Most fish won’t suddenly die if the water chemistry is off. Instead, they will become stressed. Stressed fish are more sensitive to sickness and parasites such as Ick. Other causes of stress are aggressive tankmates, an environment lacking places to hide, inadequate food, etc… So while you may think that your fish just caught some disease chances are readjusting the aquarium conditions can put them in the way to recovery even before you start medicating them.
Too few water changes can cause algae bloom (due to excess nitrates) and will also stress out your fish. However, be careful not to go overboard and cause new tank syndrome by changing too much water at the same time. Some fish are very sensitive and require frequent but minimal (10-15% water volume) water changes every week.
Correctly balancing an aquarium water chemistry is key to a thriving, algae free, happy fish tank.
Getting The Wrong Fish Stock
Each kind of fish has its own favourite environment, and while most fish will adapt (particularly hardy freshwater fish) this doesn’t mean that you should forget about this when planning your aquarium. Not to mention some fish will not be suitable for community aquariums, while others will require lively tankmates in order not to become the biggest bully in the tank. There are many different types of aquariums and in order for your fish not to be stressed out the right tankmates are a must.
Never go into a fish store without a researched list of which fish you want to buy. Otherwise you will end up with fish that are incompatible with the tap water values on your zone, or even more likely, with fish that will do their best to kill each other.
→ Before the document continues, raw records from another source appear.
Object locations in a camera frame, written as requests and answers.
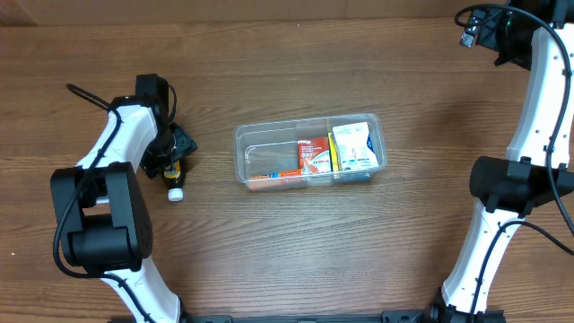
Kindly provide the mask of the blue yellow VapoDrops box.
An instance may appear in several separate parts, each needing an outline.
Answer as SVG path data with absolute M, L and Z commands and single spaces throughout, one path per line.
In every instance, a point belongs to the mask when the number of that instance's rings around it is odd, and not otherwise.
M 338 152 L 332 132 L 328 133 L 328 142 L 329 142 L 329 152 L 331 157 L 332 172 L 338 172 L 340 170 L 338 162 Z

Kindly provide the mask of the orange tablet tube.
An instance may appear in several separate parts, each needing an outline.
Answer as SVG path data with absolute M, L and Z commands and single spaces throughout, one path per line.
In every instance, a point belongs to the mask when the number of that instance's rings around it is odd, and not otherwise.
M 302 169 L 256 175 L 248 179 L 247 187 L 253 191 L 300 184 L 304 181 Z

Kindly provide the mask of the white blue medicine box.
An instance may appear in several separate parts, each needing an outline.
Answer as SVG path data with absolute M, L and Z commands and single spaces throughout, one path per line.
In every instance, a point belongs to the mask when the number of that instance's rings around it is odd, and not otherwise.
M 367 122 L 333 127 L 340 170 L 367 170 L 378 167 Z

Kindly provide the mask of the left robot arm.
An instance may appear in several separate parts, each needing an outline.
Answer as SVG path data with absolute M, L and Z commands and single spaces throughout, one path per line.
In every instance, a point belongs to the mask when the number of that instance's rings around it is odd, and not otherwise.
M 174 121 L 174 90 L 106 102 L 68 88 L 105 110 L 108 123 L 85 157 L 50 179 L 55 265 L 67 276 L 108 284 L 136 322 L 187 321 L 185 305 L 152 260 L 152 221 L 136 178 L 138 170 L 160 176 L 169 201 L 184 197 L 185 161 L 196 144 Z

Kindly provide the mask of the dark brown medicine bottle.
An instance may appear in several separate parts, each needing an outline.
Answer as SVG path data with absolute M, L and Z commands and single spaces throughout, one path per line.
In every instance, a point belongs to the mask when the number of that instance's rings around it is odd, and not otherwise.
M 185 172 L 180 161 L 168 165 L 162 173 L 162 179 L 168 189 L 170 202 L 180 202 L 184 199 Z

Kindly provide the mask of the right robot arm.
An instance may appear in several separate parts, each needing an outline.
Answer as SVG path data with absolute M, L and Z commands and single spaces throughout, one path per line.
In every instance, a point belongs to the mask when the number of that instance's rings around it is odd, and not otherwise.
M 503 311 L 487 309 L 488 293 L 515 232 L 526 217 L 554 202 L 573 226 L 562 197 L 573 191 L 570 131 L 573 123 L 572 0 L 475 4 L 459 15 L 460 43 L 497 52 L 495 65 L 529 71 L 524 107 L 504 158 L 481 156 L 469 189 L 474 214 L 457 263 L 424 322 L 502 322 Z

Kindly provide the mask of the red white medicine box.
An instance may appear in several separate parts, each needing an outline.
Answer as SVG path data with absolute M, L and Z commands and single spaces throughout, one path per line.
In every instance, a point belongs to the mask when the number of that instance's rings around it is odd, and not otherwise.
M 331 153 L 326 136 L 300 139 L 298 141 L 299 165 L 303 175 L 332 171 Z

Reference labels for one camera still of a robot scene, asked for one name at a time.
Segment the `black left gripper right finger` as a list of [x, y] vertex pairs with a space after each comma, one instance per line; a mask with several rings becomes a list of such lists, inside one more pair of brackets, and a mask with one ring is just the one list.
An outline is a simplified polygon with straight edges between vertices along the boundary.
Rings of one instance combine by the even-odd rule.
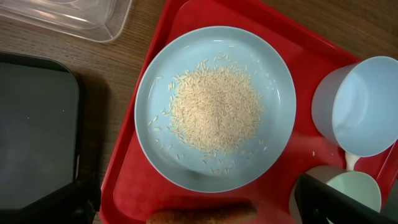
[[294, 199], [303, 224], [397, 224], [308, 174], [299, 176]]

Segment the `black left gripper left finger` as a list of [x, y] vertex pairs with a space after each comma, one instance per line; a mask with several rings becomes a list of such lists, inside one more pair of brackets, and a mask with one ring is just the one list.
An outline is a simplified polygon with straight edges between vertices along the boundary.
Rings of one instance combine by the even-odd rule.
[[100, 205], [99, 180], [86, 179], [68, 184], [24, 208], [1, 209], [1, 224], [92, 224]]

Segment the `light blue bowl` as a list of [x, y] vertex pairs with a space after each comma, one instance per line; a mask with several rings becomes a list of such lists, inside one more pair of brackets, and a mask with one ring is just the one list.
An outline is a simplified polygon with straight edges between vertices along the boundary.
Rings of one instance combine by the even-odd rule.
[[350, 154], [385, 151], [397, 140], [397, 60], [377, 56], [329, 73], [313, 96], [312, 119]]

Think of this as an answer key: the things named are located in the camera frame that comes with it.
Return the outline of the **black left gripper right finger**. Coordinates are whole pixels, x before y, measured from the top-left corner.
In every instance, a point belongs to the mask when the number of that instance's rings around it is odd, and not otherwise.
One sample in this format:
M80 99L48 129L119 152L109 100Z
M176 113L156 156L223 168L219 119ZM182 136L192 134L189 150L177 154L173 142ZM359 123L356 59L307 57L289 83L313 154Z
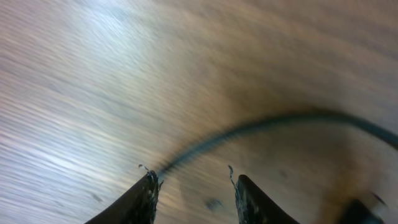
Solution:
M299 224L244 174L235 185L235 202L239 224Z

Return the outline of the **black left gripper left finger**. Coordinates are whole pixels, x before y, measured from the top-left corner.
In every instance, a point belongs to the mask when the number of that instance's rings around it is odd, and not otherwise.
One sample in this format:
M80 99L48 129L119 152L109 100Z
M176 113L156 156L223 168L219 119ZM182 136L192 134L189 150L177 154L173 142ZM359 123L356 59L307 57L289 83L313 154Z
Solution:
M134 184L86 224L153 224L159 198L159 178L153 171Z

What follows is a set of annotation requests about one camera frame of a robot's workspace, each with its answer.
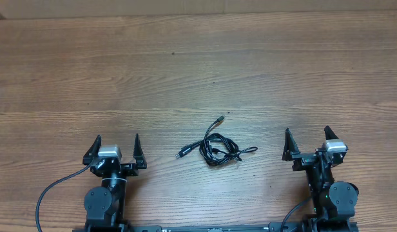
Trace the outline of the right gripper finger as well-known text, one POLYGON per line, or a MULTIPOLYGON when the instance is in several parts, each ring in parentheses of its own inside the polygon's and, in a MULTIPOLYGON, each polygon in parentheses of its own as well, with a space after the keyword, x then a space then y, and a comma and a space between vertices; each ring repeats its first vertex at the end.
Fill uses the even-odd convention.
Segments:
POLYGON ((300 155, 300 150, 298 149, 298 146, 293 138, 291 130, 289 128, 286 128, 282 160, 292 161, 297 159, 299 155, 300 155))
POLYGON ((325 133, 325 139, 326 140, 336 140, 339 139, 339 137, 334 133, 334 131, 330 128, 329 125, 327 125, 324 128, 324 133, 325 133))

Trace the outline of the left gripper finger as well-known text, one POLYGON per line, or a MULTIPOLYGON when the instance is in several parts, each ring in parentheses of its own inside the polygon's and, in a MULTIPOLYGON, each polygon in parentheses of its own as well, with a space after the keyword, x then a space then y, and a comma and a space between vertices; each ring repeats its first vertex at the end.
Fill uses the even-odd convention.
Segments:
POLYGON ((136 163, 136 166, 138 169, 146 169, 147 168, 147 162, 146 162, 144 153, 141 148, 140 137, 139 137, 138 133, 135 136, 133 158, 135 159, 135 163, 136 163))
POLYGON ((82 158, 82 164, 85 166, 90 165, 93 162, 93 159, 98 156, 99 149, 102 144, 102 138, 100 135, 96 137, 93 144, 90 146, 88 151, 84 154, 82 158))

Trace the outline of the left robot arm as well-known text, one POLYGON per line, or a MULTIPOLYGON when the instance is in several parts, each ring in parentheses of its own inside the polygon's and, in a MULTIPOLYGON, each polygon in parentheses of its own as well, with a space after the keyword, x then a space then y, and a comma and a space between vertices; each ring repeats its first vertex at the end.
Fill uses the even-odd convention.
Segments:
POLYGON ((124 218, 126 184, 140 169, 147 168, 140 138, 135 136, 133 163, 121 162, 118 145, 103 145, 98 135, 82 159, 82 163, 97 177, 101 185, 90 189, 84 197, 86 222, 84 231, 133 231, 130 221, 124 218))

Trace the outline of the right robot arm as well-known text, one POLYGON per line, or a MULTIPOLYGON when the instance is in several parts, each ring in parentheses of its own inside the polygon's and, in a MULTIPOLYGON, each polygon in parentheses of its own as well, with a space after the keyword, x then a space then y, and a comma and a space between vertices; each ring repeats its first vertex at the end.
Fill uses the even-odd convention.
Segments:
POLYGON ((359 190, 350 182, 335 181, 332 168, 341 164, 349 148, 333 130, 324 128, 325 141, 313 153, 301 153, 289 128, 285 130, 282 160, 292 161, 293 171, 304 171, 311 196, 297 204, 283 219, 281 231, 358 231, 355 205, 359 190), (289 222, 289 217, 308 202, 314 213, 300 222, 289 222))

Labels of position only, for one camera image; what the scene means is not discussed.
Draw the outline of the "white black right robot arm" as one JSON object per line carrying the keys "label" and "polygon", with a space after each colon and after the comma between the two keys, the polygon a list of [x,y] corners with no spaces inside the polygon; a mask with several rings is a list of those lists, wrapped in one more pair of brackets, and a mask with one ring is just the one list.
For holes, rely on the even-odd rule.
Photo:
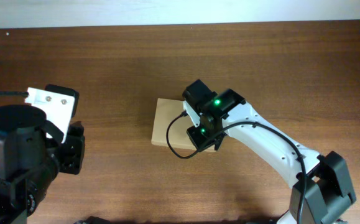
{"label": "white black right robot arm", "polygon": [[356,202],[348,165],[337,152],[324,156],[292,139],[232,89],[217,94],[196,80],[182,95],[193,123],[187,134],[197,153],[218,150],[231,137],[266,161],[292,189],[289,208],[277,223],[337,223]]}

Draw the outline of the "brown cardboard box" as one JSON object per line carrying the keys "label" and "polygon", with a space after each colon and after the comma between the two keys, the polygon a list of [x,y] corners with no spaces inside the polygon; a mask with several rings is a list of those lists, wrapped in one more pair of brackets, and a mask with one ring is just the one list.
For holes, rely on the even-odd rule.
{"label": "brown cardboard box", "polygon": [[[182,112],[183,101],[169,100],[164,98],[157,99],[154,125],[152,130],[151,143],[155,146],[167,147],[166,132],[169,124]],[[170,127],[169,143],[174,149],[186,149],[195,151],[195,146],[191,143],[187,135],[187,129],[194,126],[189,115],[179,118]]]}

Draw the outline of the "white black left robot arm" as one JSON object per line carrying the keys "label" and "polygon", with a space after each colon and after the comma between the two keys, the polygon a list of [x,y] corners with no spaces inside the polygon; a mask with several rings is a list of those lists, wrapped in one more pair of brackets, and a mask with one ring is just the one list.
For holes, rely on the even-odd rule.
{"label": "white black left robot arm", "polygon": [[26,223],[59,173],[80,173],[79,121],[63,132],[39,108],[0,106],[0,223]]}

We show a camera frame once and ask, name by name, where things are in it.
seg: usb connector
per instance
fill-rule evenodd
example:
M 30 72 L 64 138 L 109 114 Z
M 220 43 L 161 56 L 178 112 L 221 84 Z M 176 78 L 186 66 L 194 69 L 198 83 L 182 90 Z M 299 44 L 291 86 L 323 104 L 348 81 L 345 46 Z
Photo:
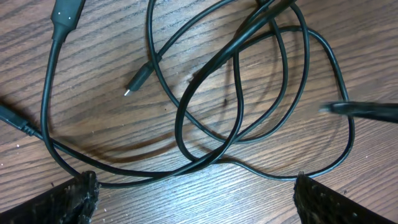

While many fish stores will endeavour to rehome unwanted livestock, if you avoid buying incompatible fish in the first place it will save you money to start with.
Most of the causes for new tank syndrome relate to water quality and inadequate maintenance, but it is easy even for an experienced aquarist to make a mistake, particularly in small aquariums. Large aquariums are generally more novice-friendly because the larger volume can buffer the tank against sudden water changes. Careful monitoring of your aquarium until it’s fully established is the best way to prevent new tank syndrome.